Beginning with the first line below, please repeat the material exactly, ending with the line that includes "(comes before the".
#### DATA EXCERPT ####
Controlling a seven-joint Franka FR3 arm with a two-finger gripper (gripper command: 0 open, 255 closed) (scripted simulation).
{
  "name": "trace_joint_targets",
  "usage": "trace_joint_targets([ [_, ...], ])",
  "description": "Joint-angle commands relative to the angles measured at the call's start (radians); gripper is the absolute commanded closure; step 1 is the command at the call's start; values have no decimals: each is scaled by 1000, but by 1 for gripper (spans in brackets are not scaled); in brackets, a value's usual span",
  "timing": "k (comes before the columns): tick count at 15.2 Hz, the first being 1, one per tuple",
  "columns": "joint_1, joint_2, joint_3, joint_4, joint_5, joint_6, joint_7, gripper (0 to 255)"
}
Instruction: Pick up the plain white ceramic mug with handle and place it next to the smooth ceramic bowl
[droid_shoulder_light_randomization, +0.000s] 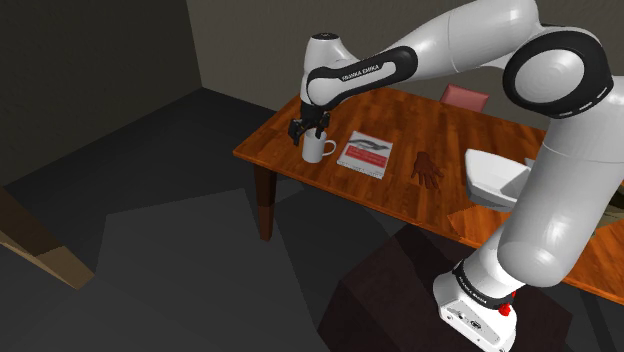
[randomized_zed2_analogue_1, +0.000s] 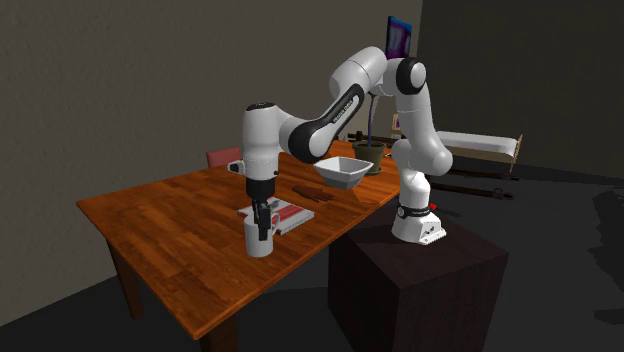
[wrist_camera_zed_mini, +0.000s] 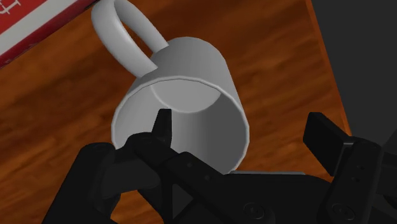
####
TASK SOLUTION ::
Controlling a seven-joint Franka FR3 arm with a two-finger gripper (gripper command: 0 open, 255 closed) (scripted simulation).
{
  "name": "trace_joint_targets",
  "usage": "trace_joint_targets([ [_, ...], ])",
  "description": "Joint-angle commands relative to the angles measured at the call's start (radians); gripper is the absolute commanded closure; step 1 is the command at the call's start; values have no decimals: each is scaled by 1000, but by 1 for gripper (spans in brackets are not scaled); in brackets, a value's usual span",
  "timing": "k (comes before the columns): tick count at 15.2 Hz, the first being 1, one per tuple",

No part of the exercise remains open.